RE: Variation selectors and vowel marks

From: Peter Constable (petercon@microsoft.com)
Date: Sat Apr 24 2004 - 09:30:31 EDT

  • Next message: Peter Constable: "RE: Common Locale Data Repository Project"

    > Yes, problems do arise if there is more than one combining character
    > between the base character and the VS and they are not in canonical
    > order. But this is a marginal case which can be avoided by ensuring
    that
    > canonical order is always used.

    If data is always encoded in canonical order, then having a VS within
    the combining mark sequence wouldn't create any normalization problems,
    that's true. But you well know that people do not want their Hebrew data
    in canonical order. Even if they did, it couldn't be guaranteed.

    There's a problem not only in cases of the form B M1 M2 VS, but also in
    cases of the form B M1 VS M2. Of course, the issues are different. The
    first may normalize to B M2 M1 VS; the second perhaps *ought* to
    normalize to B M2 M1 VS, but that won't happen.

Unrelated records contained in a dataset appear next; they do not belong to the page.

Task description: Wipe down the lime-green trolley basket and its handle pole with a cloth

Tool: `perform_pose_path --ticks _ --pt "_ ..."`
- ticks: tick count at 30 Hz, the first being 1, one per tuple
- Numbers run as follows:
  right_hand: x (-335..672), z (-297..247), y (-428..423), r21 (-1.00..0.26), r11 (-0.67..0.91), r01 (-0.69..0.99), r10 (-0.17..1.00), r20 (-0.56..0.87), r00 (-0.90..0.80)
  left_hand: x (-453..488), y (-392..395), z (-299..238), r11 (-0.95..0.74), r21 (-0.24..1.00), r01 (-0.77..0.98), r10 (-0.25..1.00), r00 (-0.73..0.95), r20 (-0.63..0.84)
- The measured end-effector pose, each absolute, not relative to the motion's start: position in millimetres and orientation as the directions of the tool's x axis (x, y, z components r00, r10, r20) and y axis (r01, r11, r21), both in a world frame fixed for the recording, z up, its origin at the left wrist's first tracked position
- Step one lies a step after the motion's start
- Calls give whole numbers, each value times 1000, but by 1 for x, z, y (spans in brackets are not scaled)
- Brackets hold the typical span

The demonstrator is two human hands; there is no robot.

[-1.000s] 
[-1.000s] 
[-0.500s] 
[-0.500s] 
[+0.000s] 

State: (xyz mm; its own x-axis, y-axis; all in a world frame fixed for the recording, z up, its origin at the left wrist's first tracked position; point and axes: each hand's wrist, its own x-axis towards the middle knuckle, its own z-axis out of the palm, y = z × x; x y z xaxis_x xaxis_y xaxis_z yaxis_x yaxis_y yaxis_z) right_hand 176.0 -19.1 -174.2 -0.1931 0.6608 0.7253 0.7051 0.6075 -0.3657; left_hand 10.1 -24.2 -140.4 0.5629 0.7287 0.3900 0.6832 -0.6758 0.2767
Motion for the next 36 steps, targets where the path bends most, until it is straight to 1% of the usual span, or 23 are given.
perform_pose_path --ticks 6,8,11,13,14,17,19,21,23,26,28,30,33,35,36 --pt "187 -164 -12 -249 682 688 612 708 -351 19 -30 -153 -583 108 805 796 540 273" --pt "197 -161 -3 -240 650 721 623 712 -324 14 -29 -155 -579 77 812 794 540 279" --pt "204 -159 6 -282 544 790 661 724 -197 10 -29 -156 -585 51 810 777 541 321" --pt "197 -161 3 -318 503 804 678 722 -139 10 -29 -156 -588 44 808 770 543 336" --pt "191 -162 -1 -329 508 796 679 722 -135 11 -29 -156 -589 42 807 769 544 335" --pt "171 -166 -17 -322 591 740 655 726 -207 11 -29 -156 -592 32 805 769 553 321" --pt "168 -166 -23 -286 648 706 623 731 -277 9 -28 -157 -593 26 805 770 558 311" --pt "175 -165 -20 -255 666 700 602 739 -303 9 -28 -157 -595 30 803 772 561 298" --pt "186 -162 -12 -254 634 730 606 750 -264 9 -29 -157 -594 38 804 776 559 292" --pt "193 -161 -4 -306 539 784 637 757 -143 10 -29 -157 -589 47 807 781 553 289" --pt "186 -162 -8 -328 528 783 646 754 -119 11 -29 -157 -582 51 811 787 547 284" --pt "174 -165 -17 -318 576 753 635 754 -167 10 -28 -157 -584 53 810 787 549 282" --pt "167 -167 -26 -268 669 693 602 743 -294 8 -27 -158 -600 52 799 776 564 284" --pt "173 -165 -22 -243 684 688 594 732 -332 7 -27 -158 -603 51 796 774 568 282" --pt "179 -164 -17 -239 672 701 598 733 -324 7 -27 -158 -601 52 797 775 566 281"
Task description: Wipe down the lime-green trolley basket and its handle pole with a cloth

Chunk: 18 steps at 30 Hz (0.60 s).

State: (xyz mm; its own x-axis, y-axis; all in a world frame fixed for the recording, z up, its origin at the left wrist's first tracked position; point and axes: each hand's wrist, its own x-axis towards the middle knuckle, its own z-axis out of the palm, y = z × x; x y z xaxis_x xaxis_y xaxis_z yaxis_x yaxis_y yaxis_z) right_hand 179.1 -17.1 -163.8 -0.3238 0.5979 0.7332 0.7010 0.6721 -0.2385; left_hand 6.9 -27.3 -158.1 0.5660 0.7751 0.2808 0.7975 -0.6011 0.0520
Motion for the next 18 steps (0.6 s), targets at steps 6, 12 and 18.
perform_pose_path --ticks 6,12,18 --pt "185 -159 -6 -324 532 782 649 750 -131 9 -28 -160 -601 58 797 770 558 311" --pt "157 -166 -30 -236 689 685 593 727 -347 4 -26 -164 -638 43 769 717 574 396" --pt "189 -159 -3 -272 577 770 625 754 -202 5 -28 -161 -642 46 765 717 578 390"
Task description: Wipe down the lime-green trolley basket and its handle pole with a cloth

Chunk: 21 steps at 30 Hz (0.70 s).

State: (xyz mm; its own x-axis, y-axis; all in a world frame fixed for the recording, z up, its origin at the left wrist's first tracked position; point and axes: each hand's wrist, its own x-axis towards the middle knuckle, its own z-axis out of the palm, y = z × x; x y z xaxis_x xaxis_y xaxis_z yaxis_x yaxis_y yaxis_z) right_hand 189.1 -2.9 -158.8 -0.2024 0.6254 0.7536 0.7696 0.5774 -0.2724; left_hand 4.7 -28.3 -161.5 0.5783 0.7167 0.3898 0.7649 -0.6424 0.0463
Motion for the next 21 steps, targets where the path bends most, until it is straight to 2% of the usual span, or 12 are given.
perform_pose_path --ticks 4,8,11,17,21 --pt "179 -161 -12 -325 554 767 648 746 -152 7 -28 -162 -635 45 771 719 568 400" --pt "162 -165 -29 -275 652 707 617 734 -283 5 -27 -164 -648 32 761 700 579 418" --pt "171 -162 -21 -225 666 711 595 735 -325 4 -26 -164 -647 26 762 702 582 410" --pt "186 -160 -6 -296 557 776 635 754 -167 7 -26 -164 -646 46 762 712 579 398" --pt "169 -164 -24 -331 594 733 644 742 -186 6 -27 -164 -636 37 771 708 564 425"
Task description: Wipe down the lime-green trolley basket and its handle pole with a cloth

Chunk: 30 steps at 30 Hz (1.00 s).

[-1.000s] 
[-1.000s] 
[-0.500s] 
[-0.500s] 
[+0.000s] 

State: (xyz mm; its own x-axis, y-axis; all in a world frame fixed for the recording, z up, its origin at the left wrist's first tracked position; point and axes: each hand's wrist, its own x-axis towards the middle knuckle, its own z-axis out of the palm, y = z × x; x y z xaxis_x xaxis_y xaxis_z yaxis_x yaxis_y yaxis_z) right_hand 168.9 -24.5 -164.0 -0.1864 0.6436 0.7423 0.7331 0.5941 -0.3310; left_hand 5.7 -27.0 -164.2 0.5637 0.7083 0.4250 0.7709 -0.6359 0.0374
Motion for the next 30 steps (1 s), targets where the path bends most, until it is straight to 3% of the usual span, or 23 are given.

    The only way to accommodate VSs within combining mark sequences would be
    to define a set of VSs that pick up their canonical combining class from
    the immediately preceding character. But since VSs can only be used in
    explicitly-specified combinations, it might be less hassle to simply add
    specific variation modifiers for specific combining marks (said
    modifiers being combining characters with the same combining class); but
    if you get to that point, you start to wonder whether adding a new
    combining mark would meet the need just as well without architecting
    entirely new encoding mechanisms.

     
    > An alternative of course would be to define a special VS with the same
    > combining class as the character it applies to, so that the two will
    > always remain together. Thus there would potentially be the need for a
    > considerable set of VSs. But I don't think this is really necessary.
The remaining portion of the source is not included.